== How to complete this task ==
Look below for the line containing "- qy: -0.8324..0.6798"; from there, print each line exactly up to and including the line containing "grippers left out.", and stop.

== Extracted information ==
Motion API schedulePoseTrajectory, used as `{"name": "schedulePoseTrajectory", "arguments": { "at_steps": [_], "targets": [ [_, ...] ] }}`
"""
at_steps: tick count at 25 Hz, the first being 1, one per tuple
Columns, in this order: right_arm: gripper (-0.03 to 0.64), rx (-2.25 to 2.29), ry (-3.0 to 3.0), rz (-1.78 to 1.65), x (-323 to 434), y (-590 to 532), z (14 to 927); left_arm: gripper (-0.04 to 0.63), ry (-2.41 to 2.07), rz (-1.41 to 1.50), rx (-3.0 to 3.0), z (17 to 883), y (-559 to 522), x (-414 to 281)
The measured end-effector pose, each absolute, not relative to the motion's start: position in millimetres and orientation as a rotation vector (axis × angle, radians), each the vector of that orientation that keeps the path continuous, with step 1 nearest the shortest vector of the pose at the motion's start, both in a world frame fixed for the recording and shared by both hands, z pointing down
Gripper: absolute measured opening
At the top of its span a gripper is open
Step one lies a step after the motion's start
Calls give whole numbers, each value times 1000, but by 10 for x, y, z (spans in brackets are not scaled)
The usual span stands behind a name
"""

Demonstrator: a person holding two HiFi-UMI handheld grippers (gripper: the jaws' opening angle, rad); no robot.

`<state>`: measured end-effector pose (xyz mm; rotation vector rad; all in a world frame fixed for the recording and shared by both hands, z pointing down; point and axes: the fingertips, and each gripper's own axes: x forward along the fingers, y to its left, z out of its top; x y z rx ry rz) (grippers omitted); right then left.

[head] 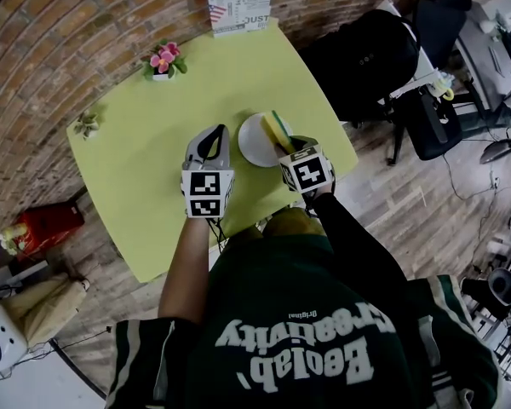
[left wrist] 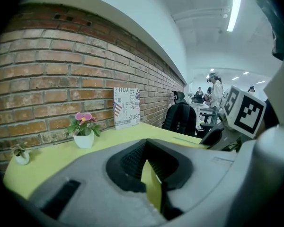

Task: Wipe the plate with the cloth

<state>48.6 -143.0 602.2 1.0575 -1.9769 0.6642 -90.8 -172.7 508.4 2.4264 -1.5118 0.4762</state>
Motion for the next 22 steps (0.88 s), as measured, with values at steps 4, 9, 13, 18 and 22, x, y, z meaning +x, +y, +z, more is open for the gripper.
{"name": "schedulePoseTrajectory", "arguments": {
  "at_steps": [4,9,13,18,22],
  "targets": [
    [141,928,-2030,644,93,-1244,6013,6,-1533,470,2415,5065,-1687,-982],
    [141,829,-2035,629,-167,-1052,6084,6,-1544,474,2407,5063,-1610,-1041],
    [141,845,-2036,642,-148,-1081,6092,6,-1550,479,2402,5083,-1561,-1086],
    [141,875,-2024,670,-23,-1121,6089,6,-1556,484,2405,5064,-1557,-1087],
    [141,945,-1984,708,210,-1199,6093,6,-1540,487,2420,5049,-1575,-1020]
  ]
}}
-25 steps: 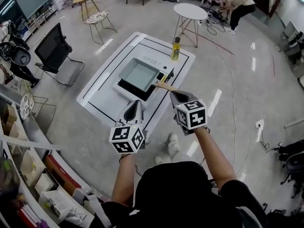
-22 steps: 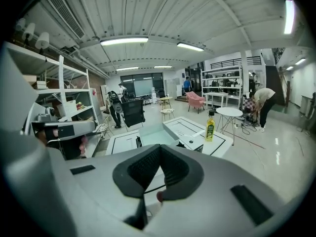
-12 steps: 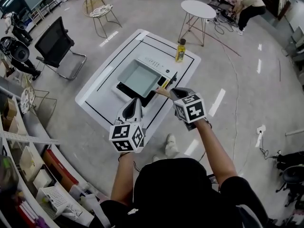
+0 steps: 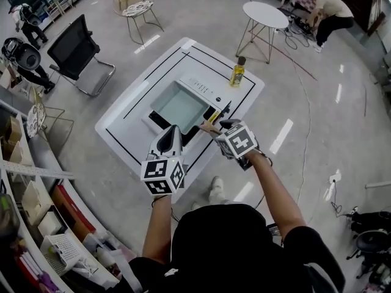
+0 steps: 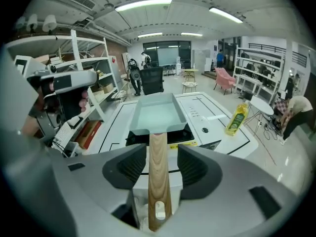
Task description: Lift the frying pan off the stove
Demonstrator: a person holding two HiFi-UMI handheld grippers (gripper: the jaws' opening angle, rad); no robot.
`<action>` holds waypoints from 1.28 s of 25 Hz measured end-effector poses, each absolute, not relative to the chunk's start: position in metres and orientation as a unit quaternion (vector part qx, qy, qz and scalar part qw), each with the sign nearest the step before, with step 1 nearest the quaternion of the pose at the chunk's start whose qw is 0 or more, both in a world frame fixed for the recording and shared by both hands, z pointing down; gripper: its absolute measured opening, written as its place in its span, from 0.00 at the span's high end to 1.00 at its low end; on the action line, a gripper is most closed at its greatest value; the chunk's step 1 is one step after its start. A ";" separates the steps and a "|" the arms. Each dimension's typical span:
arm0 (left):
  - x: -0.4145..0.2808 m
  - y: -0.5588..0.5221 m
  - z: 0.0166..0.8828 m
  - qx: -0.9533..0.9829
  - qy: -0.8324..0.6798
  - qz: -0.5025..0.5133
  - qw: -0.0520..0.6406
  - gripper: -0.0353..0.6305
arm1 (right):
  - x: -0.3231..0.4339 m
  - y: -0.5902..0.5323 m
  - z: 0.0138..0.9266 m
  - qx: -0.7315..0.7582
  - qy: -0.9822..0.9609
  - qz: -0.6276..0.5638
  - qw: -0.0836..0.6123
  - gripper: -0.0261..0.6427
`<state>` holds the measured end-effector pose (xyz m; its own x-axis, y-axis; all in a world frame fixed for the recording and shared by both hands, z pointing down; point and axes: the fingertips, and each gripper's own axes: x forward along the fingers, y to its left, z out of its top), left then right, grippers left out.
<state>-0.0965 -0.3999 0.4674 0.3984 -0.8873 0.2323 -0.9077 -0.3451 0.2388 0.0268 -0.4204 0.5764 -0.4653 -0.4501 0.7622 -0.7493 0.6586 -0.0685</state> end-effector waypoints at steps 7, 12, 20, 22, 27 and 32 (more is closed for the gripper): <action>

== Response to this task ==
  - qy: -0.8324..0.6798
  - qz: -0.5025..0.5133
  - qw: -0.0520..0.6406
  - gripper: -0.0353..0.6305
arm1 (right):
  - x: -0.3231..0.4339 m
  - y: -0.5902..0.5323 m
  - z: 0.0138..0.9266 m
  - qx: -0.7315..0.7582
  - qy: -0.9822..0.9609
  - qz: -0.6276..0.5638
  - qw: -0.0836..0.6123
  - gripper: -0.0261..0.6427
`<state>` holds the measured end-effector pose (xyz m; its own x-axis, y-axis; all in a world frame fixed for the recording and shared by both hands, z pointing down; point and axes: the fingertips, and each gripper's own axes: x forward along the fingers, y to its left, z out of its top), left then right, grippers left out.

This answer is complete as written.